→ **Assignment**
Go through the data below and report how many lines contain "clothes"; the reply holds only that number.
= Beginning of Section =
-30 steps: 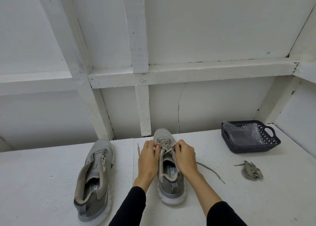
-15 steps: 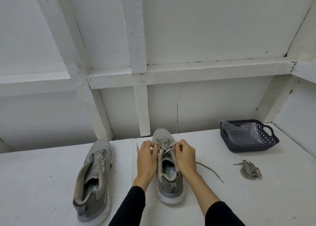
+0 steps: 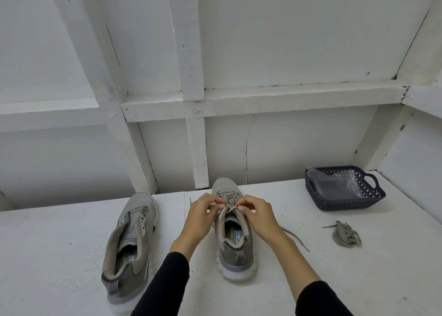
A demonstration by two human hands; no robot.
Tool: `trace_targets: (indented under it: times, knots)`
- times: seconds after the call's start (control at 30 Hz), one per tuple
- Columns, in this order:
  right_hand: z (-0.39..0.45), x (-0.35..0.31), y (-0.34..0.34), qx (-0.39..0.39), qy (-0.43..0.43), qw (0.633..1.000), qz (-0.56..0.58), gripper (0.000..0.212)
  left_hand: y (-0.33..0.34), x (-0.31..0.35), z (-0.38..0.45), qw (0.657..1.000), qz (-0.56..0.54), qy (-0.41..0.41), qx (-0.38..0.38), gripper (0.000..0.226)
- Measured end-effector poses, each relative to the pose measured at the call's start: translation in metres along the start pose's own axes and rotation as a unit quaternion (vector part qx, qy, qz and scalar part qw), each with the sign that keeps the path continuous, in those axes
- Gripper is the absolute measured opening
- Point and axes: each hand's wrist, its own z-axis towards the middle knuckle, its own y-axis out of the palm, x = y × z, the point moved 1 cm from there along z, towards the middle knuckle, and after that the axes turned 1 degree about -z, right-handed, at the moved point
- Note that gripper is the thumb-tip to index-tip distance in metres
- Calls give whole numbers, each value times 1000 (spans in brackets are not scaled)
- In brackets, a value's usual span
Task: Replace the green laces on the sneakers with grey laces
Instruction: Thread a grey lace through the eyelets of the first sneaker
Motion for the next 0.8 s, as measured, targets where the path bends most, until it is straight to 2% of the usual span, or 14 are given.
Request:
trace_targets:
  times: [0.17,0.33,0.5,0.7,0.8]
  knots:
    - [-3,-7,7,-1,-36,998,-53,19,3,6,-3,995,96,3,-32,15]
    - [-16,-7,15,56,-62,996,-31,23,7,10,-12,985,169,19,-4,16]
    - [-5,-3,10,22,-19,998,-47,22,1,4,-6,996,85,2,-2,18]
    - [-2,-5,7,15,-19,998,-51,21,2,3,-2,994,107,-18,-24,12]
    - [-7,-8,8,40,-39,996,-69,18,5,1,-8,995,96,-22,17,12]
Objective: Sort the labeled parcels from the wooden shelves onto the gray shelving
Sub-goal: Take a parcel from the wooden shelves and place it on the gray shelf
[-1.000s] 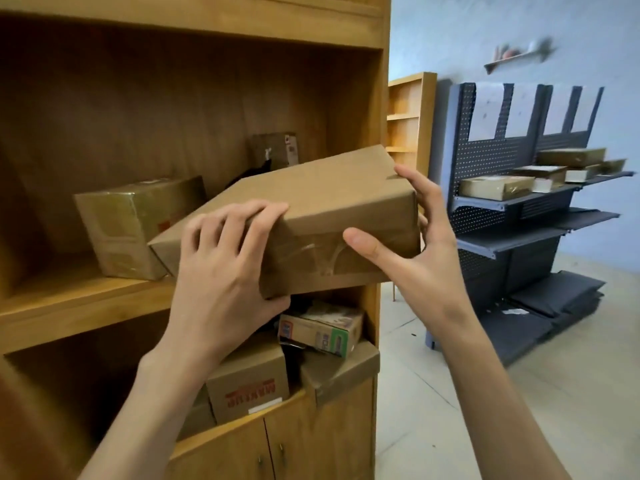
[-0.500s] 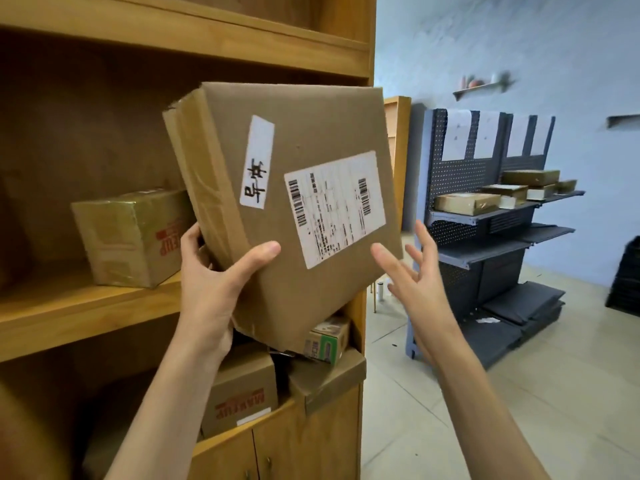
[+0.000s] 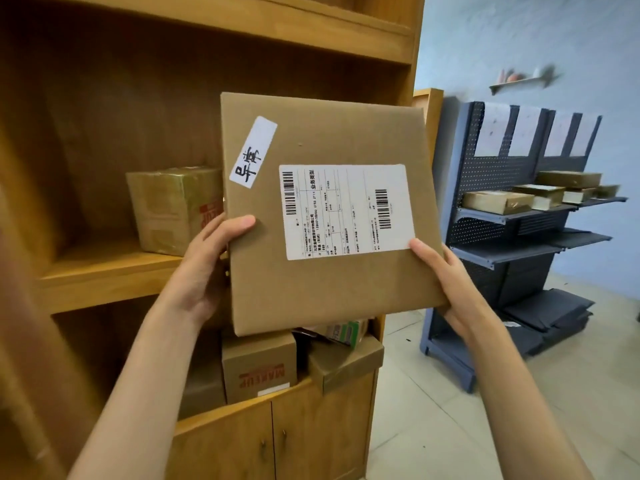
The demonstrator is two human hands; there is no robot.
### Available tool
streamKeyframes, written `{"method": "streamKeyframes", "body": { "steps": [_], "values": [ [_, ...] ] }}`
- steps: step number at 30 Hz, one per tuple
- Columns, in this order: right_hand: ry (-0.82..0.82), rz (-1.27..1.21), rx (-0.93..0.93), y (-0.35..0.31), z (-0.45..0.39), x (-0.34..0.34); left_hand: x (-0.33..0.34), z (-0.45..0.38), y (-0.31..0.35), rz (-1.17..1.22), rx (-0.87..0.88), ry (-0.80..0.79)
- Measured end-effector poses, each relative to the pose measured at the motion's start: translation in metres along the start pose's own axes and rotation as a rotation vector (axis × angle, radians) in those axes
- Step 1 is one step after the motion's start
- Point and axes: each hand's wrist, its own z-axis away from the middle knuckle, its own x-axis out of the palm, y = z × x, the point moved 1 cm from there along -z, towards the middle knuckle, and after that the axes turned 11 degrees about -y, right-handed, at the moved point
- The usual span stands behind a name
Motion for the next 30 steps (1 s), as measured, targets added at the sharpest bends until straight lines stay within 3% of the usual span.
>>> {"method": "streamKeyframes", "body": {
  "steps": [5, 12, 14, 18, 23, 28, 30],
  "values": [
    [-0.047, -0.164, 0.034, 0.008, -0.002, 0.018, -0.016, -0.006, -0.001, -0.021, -0.005, 0.001],
    [0.103, -0.511, 0.003, 0.011, 0.000, 0.057, -0.008, -0.003, -0.014, -0.055, 0.014, 0.254],
    [0.104, -0.618, 0.012, 0.013, -0.002, 0.078, 0.010, 0.000, -0.023, 0.017, 0.028, 0.219],
    [0.011, -0.633, 0.000, 0.027, -0.006, 0.121, 0.051, 0.001, -0.045, 0.073, -0.004, 0.000],
    [0.031, -0.466, -0.028, 0.031, -0.001, 0.114, 0.049, -0.007, -0.052, 0.189, 0.053, 0.027],
    [0.303, -0.521, -0.107, 0.011, 0.003, 0.064, 0.010, -0.021, -0.038, 0.193, 0.052, -0.053],
    [0.328, -0.448, -0.132, 0.003, 0.007, 0.049, -0.002, -0.024, -0.034, 0.198, 0.060, -0.076]
  ]
}}
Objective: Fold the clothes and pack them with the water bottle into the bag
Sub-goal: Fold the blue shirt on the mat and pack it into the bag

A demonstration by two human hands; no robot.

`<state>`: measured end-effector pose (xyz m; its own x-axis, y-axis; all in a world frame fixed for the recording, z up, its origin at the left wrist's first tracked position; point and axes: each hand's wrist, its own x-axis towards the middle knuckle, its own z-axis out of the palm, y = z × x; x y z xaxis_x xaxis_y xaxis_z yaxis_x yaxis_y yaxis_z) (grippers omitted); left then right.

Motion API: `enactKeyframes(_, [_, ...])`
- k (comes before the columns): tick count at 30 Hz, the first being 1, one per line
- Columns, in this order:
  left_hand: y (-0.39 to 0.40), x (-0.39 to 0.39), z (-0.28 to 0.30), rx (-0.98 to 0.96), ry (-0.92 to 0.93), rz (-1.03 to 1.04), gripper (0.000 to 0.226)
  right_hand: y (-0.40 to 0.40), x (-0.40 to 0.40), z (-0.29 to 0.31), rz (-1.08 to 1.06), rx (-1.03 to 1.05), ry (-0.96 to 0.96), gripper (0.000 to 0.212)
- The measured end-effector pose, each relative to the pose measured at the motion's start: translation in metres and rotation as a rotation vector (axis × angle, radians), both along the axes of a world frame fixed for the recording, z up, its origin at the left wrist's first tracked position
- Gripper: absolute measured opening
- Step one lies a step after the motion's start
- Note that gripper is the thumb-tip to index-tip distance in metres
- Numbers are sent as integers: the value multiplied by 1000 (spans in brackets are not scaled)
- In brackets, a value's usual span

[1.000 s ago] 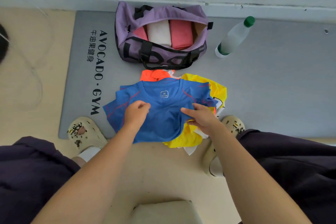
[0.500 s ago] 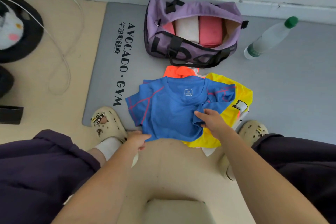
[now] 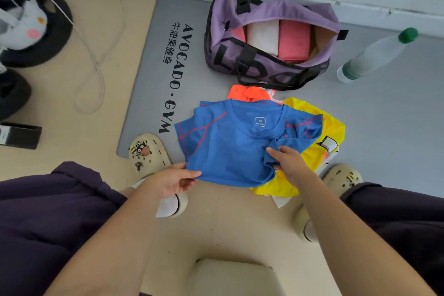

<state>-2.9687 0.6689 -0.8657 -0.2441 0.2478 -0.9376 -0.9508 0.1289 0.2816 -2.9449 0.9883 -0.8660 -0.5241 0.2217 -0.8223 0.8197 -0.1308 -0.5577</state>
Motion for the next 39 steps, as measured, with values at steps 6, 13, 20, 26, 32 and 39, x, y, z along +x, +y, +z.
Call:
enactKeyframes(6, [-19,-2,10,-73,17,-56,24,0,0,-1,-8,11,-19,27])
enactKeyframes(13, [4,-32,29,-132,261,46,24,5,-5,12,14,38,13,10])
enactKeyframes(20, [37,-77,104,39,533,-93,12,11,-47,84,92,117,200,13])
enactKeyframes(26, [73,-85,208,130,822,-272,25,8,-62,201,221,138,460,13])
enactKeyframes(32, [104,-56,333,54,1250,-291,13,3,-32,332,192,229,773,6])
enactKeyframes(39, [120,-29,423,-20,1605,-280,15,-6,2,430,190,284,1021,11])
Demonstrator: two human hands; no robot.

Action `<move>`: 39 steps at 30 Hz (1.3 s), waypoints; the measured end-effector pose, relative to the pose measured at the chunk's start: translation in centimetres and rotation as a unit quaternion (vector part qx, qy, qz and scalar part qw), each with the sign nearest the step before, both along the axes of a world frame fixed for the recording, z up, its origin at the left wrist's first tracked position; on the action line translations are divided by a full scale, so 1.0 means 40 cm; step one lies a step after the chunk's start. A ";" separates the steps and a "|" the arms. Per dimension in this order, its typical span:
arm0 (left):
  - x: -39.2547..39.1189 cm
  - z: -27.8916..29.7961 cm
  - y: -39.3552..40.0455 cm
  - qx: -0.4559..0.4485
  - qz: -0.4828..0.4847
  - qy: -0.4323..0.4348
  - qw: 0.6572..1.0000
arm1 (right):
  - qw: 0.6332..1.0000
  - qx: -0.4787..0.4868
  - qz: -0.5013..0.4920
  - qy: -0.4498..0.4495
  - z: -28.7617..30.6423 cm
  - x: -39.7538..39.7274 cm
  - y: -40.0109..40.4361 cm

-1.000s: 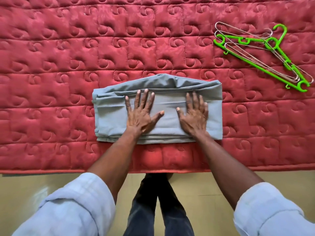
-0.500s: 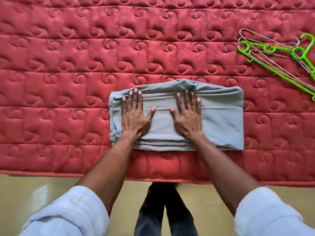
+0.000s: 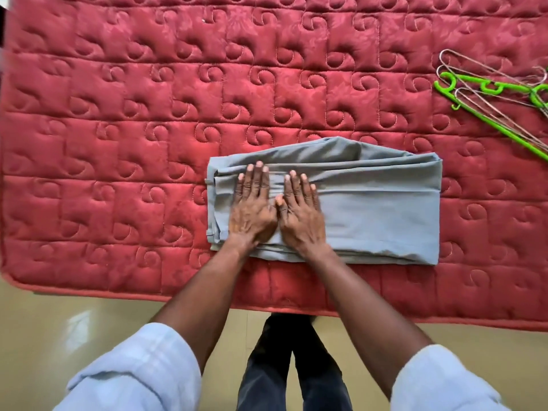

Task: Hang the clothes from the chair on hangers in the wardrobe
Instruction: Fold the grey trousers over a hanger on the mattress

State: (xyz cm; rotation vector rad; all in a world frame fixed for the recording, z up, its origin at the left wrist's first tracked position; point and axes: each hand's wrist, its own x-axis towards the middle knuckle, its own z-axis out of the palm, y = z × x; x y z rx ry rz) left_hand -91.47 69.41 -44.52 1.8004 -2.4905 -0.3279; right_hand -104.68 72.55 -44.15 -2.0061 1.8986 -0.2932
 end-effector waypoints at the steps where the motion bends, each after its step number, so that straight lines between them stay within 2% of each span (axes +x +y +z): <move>1: 0.006 -0.007 0.003 0.014 0.023 -0.004 1.000 | 1.000 0.018 -0.007 0.014 -0.009 -0.018 0.015; 4: 0.007 -0.003 0.006 0.037 0.039 -0.021 0.998 | 0.993 0.050 -0.035 0.097 -0.019 -0.154 0.060; 7: -0.003 0.003 0.000 0.048 0.049 -0.038 0.997 | 0.980 0.098 -0.107 0.132 -0.009 -0.316 0.096; 12: -0.041 0.019 0.008 0.070 0.090 -0.054 0.992 | 0.968 0.128 -0.164 0.137 0.012 -0.542 0.154; 16: -0.100 0.035 0.012 0.068 0.121 -0.063 0.988 | 0.965 0.137 -0.187 0.121 0.013 -0.589 0.171; 18: -0.155 0.043 0.022 0.044 0.094 -0.064 0.993 | 0.966 0.137 -0.187 0.114 0.008 -0.595 0.170; 23: -0.388 0.044 0.070 0.002 -0.060 0.015 0.998 | 0.972 0.125 -0.172 0.096 -0.009 -0.605 0.172; 26: -0.563 0.046 0.094 0.020 -0.073 0.066 0.995 | 0.988 0.099 -0.086 0.082 -0.015 -0.658 0.183; 28: -0.684 0.052 0.096 0.026 -0.066 0.093 0.993 | 0.995 0.065 -0.015 0.077 -0.018 -0.754 0.200; 29: -0.745 0.055 0.094 0.026 -0.068 0.100 0.992 | 0.995 0.057 -0.011 0.081 -0.017 -0.821 0.210; 35: -1.043 0.066 0.042 0.053 -0.088 0.070 0.992 | 0.983 0.081 -0.089 0.139 -0.012 -1.216 0.255; 37: -1.125 0.061 0.013 0.109 -0.088 0.037 0.990 | 0.986 0.069 -0.086 0.128 -0.012 -1.281 0.254; 39: -1.184 0.039 -0.007 0.181 -0.071 -0.001 0.981 | 0.992 0.016 -0.085 0.090 -0.012 -1.306 0.236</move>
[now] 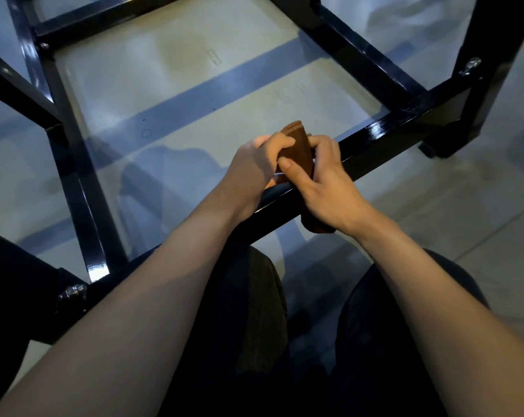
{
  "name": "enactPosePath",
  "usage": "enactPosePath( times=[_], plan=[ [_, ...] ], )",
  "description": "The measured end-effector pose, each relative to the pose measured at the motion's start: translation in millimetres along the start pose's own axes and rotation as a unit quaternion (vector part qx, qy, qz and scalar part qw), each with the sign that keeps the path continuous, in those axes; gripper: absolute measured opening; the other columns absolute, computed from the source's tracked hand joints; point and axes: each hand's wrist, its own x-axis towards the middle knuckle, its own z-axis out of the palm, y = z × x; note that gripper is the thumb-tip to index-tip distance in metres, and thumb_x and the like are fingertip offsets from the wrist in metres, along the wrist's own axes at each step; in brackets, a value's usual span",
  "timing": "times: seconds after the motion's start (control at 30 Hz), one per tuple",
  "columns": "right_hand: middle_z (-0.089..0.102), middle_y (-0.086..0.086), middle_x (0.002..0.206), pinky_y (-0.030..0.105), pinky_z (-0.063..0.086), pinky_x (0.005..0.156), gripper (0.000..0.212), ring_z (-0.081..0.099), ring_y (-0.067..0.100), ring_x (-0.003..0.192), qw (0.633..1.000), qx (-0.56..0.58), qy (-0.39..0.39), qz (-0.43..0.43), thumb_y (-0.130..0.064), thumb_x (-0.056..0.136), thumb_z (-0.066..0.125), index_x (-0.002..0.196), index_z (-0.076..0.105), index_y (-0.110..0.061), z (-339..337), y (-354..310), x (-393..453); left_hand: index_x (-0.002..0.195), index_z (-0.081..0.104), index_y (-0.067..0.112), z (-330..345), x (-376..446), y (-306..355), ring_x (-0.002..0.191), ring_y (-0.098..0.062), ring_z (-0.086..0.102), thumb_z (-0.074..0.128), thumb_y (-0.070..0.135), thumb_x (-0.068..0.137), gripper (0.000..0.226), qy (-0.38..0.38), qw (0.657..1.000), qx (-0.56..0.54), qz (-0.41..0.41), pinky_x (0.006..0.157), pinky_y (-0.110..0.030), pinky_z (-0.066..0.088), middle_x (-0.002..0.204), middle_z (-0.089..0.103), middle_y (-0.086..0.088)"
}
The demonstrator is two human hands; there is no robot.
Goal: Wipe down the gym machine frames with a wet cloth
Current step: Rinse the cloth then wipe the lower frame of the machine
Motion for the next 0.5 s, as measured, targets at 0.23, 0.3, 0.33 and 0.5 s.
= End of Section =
→ **Answer space**
2